Unless you have been sleeping under a rock, you may have noticed that Deepinder Goyal has been on Netflix this month on the hugely popular The Great Indian Kapil Show with Infosys co-founder Narayana Murthy, sharing stories of how he met his Mexican yoga teacher wife Grecia turned Gia.
More recently he was buzzing on LinkedIn as he advertised for a chief of staff who once selected will not receive a salary for the first year and would instead be required to donate Rs 20 lakh to Feeding India, Zomato’s non-profit arm.
Such elegant PR that attracts attention, for better or for worse, is the stuff Goyal is good at. When you sound like a consumer brand yourself, it helps that you run a popular food-related brand.
Yet, Goyal's smiling face hides a hard-as-nuts business brain that has helped him do this market pole vault. Somewhere along Zomato's surge, fellow Indian unicorn Flipkart lost its domestic identity as it got acquired by US-based retail giant Walmart.
My mind goes back to a Saturday afternoon nearly a decade ago when I met Goyal at his Gurugram office just across the Millennium City's Gold Souk. He had a small cubicle but not his energetic staff, most of whom were buzzing in an open-plan floor that looked like a college cafeteria.
I announced to the world then that Zomato was an unlikely blend of a startup and a multinational because it was, at the time, present in 22 countries.
The global reach has since seen ups and downs but its indication of Zomato as an ambitious player has not. For the record, born as FoodieBay in 2008, Zomato is still a corporate teenager.

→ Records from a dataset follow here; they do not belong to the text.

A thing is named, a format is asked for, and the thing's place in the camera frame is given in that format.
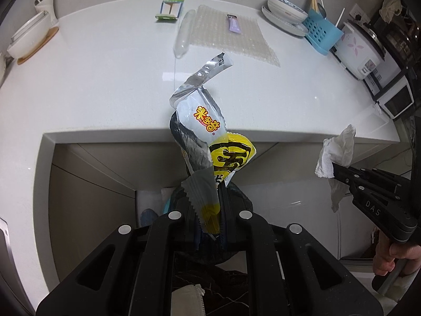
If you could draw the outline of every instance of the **wooden trivet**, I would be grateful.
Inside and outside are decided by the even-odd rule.
[[[57,32],[58,32],[57,26],[50,28],[46,37],[44,38],[44,41],[41,44],[39,44],[39,46],[35,50],[33,50],[29,56],[25,58],[19,58],[18,65],[21,65],[22,63],[26,62],[29,58],[31,58],[34,54],[36,54],[45,44],[47,44],[51,40],[52,37],[55,36]]]

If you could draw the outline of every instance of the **spoon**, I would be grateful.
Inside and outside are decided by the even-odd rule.
[[[319,12],[323,16],[324,19],[326,19],[326,10],[325,8],[318,2],[317,7],[319,7]]]

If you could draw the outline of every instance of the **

“There are no boundaries anymore,” Goyal had told me then. That was an audacious statement for the son of a schoolteacher couple hailing from a speck called Muktsar in Punjab which has a population of less than one million people.
Venture capitalists like that kind of ambition, and IIT-Delhi-educated Goyal who turned 41 last Republic Day, fed their ambition alongside his. Zomato has made a series of acquisitions that include the Indian food-delivery unit of Uber, a firm called Urbanspoon in North America, and more recently, the quick-commerce firm Blinkit.
Prior to its July 2021 listing, Zomato, co-founded by Goyal with Pankaj Chaddah, had raised a total funding of $1.69 billion spread over 18 rounds.
As of last year, Zomato had more than 3,50,000 average monthly "delivery partners" - a fancy title applied to the men, women, boys, and girls who wear the company's trademark red T-shirt that would remind one of red chillis or tomato ketchup. Their reach extends to more than 800 cities.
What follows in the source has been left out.